Kritiker kreiden ihm Führungsschwäche in der Schuldenkrise an. Andererseits hat der Name Papandreou für viele griechische Linkswähler immer noch einen guten Klang. Nicht wenige würden ihn wohl schon aus reiner Nostalgie wählen. Vor allem in der Gewerkschaftsbewegung hat Papandreou starke Unterstützung. Überdies gibt es seit Längerem Überlegungen, die in der Kinal aufgegangene Pasok unter ihrer eigenen politischen Marke wieder auferstehen zu lassen. Keiner könnte eine solche Renaissance der einstigen Volkspartei besser verkörpern als Giorgos Papandreou.

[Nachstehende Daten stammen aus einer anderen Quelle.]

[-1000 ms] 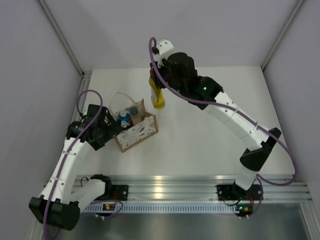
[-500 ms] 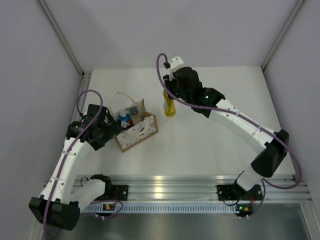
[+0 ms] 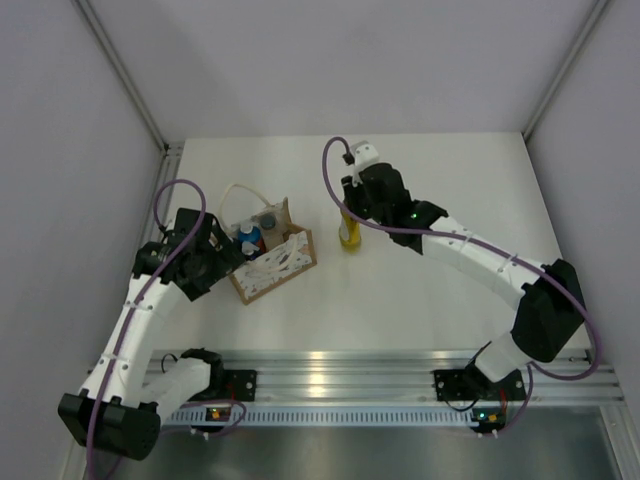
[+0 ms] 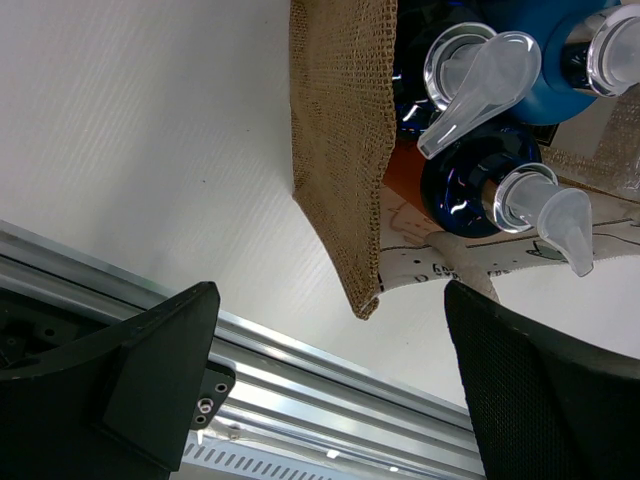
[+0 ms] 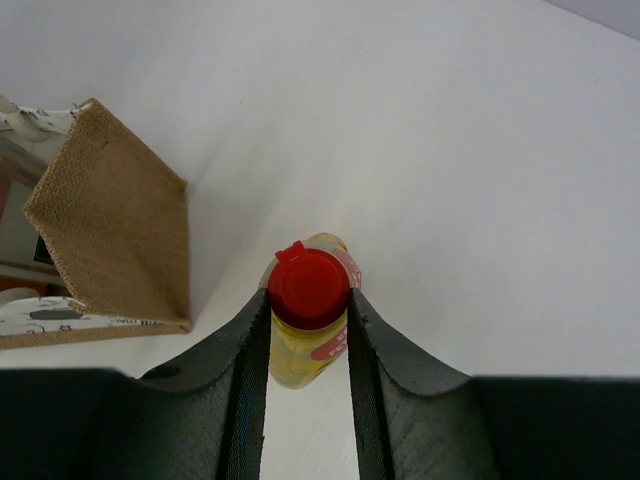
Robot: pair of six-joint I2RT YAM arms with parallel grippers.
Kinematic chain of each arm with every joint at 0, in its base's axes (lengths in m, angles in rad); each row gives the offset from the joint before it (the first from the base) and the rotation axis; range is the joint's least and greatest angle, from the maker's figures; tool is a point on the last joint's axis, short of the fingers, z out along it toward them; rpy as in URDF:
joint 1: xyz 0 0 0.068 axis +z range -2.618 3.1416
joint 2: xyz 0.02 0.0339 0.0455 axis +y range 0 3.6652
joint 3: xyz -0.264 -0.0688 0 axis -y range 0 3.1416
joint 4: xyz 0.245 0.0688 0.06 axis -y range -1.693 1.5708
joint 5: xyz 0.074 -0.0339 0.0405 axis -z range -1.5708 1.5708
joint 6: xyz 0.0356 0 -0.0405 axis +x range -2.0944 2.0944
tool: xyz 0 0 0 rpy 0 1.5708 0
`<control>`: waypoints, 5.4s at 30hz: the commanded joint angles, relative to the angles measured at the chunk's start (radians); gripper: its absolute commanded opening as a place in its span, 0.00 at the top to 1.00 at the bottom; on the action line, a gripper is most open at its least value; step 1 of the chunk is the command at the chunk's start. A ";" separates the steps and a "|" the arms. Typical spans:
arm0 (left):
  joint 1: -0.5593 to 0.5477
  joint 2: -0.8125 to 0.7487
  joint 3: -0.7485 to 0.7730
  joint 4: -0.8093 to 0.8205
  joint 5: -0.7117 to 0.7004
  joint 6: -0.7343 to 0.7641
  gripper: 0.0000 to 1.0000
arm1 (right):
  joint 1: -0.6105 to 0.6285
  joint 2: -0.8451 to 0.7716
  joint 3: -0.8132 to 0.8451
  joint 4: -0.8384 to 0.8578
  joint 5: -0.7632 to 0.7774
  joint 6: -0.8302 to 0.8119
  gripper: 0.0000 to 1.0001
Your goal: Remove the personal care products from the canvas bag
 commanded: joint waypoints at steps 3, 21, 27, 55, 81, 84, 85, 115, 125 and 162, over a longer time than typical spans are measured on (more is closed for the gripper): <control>0.000 0.000 -0.002 0.027 0.007 0.011 0.01 | -0.061 -0.077 -0.014 0.317 -0.048 0.029 1.00; 0.000 -0.011 -0.008 0.027 0.013 0.008 0.01 | -0.090 -0.005 -0.063 0.317 -0.072 -0.019 1.00; 0.000 -0.011 -0.008 0.027 0.015 0.008 0.02 | -0.090 -0.017 -0.089 0.307 -0.081 -0.025 0.71; 0.000 -0.019 -0.064 0.050 -0.068 -0.081 0.02 | 0.178 0.179 0.468 -0.103 -0.196 0.012 0.44; 0.000 0.000 -0.156 0.110 -0.080 -0.070 0.08 | 0.283 0.560 0.773 -0.440 -0.127 0.158 0.46; 0.000 -0.002 -0.176 0.117 -0.065 -0.076 0.12 | 0.283 0.595 0.789 -0.442 -0.107 0.153 0.46; 0.000 -0.003 -0.184 0.119 -0.060 -0.078 0.14 | 0.281 0.603 0.801 -0.442 -0.103 0.151 0.46; 0.000 0.024 -0.219 0.205 0.000 -0.078 0.85 | 0.253 0.745 0.810 -0.358 -0.009 0.135 0.57; 0.001 0.021 -0.224 0.205 0.004 -0.078 0.86 | 0.252 0.629 0.681 -0.180 0.014 0.090 1.00; 0.000 0.032 -0.222 0.205 0.001 -0.081 0.89 | 0.238 0.262 0.698 -0.158 0.038 0.019 1.00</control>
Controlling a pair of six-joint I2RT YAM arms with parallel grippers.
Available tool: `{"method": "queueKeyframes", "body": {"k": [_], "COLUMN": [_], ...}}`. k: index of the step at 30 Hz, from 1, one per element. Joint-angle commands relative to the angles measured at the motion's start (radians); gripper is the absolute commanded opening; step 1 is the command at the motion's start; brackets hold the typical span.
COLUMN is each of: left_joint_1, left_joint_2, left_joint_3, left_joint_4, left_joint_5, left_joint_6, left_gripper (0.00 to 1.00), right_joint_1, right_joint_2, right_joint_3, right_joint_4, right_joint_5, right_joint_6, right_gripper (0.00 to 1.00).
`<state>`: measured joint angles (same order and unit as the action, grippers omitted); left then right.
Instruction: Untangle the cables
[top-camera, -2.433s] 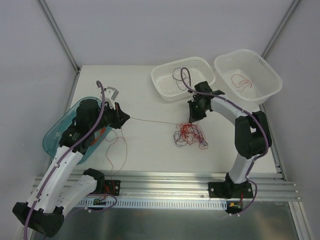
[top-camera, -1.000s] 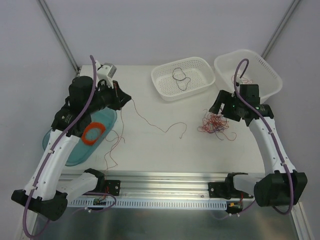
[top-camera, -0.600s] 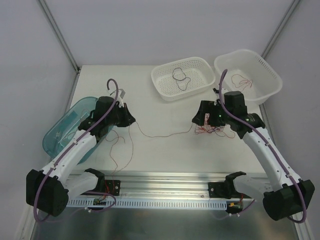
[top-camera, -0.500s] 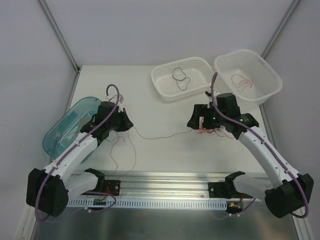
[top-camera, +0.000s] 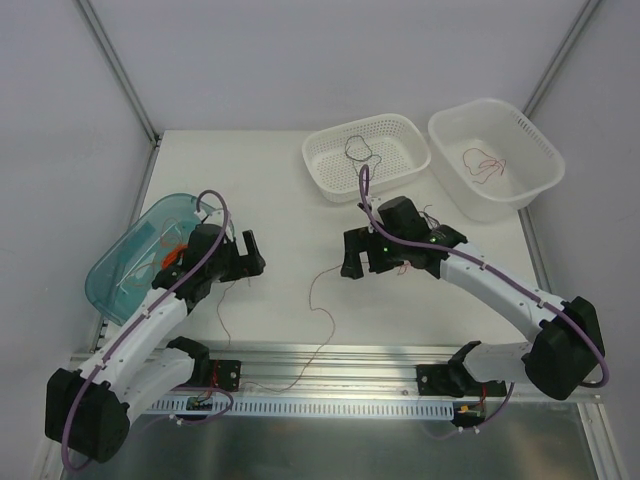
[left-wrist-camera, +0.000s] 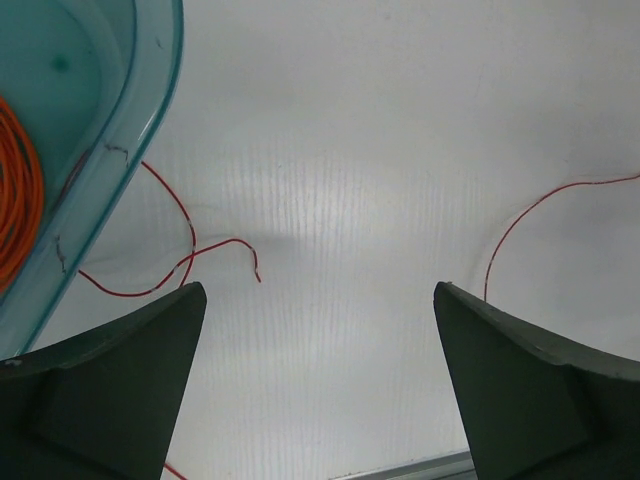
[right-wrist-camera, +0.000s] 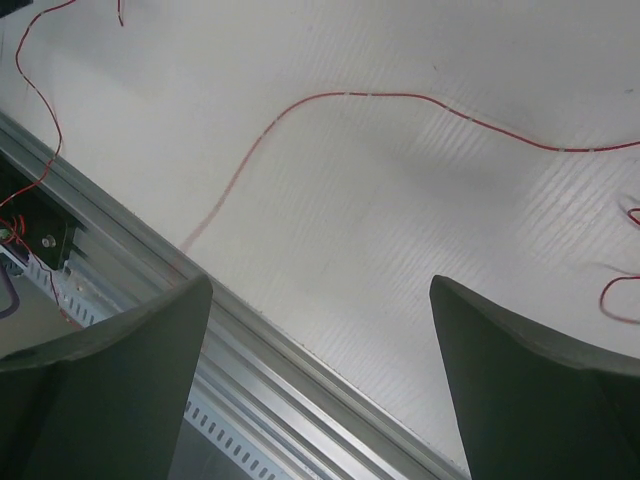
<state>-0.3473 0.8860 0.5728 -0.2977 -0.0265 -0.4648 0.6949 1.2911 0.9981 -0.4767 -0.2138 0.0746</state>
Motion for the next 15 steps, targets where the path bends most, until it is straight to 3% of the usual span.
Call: {"method": "queueKeyframes", "body": {"k": [1,15], "left_joint_1": [-0.004,-0.004], "left_joint_2": [-0.001,0.068], "left_joint_3": [-0.019,-0.062], "left_joint_4": [-0.063,-0.112], "left_joint_5": [-0.020,-0.073], "left_joint_6": [0.006,-0.017], "left_gripper": [0.99,0.99], "right_joint_1": [0.003,0.023], "right_joint_2": [0.002,-0.012], "right_joint_3": [0.033,-0.004], "right_joint_4": [0.047,0.052], "right_joint_5": [0.017,0.007], "right_joint_6": [0.010,0.010], "right_gripper": [0.95,0.95]}}
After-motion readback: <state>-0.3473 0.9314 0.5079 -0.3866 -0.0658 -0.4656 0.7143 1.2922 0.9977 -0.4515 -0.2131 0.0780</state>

Kandidatur ist gefährlich für Tsipras

Sicher ist: Mit seiner Kandidatur kommt Bewegung ins linke Spektrum der griechischen Parteienlandschaft. Gefährlich ist das für den Oppositionschef Alexis Tsipras. Dessen Linksbündnis Syriza reibt sich seit der Wahlniederlage von 2019 in Flügelkämpfen auf und kommt nicht aus dem Umfragetief heraus. Nachdem die Partei bei der vergangenen Wahl 2019 noch knapp 32 Prozent bekam, liegt sie jetzt in den Umfragen nur noch bei 25 bis 27 Prozent.

Syriza wurde während der Schuldenkrise nicht nur zur neuen politischen Heimat vieler Pasok-Politiker. Tsipras konnte auch die Mehrheit der früheren Pasok-Wähler an sich binden. Manche von ihnen könnten nun in Versuchung kommen, sich wieder Papandreou anzuschließen.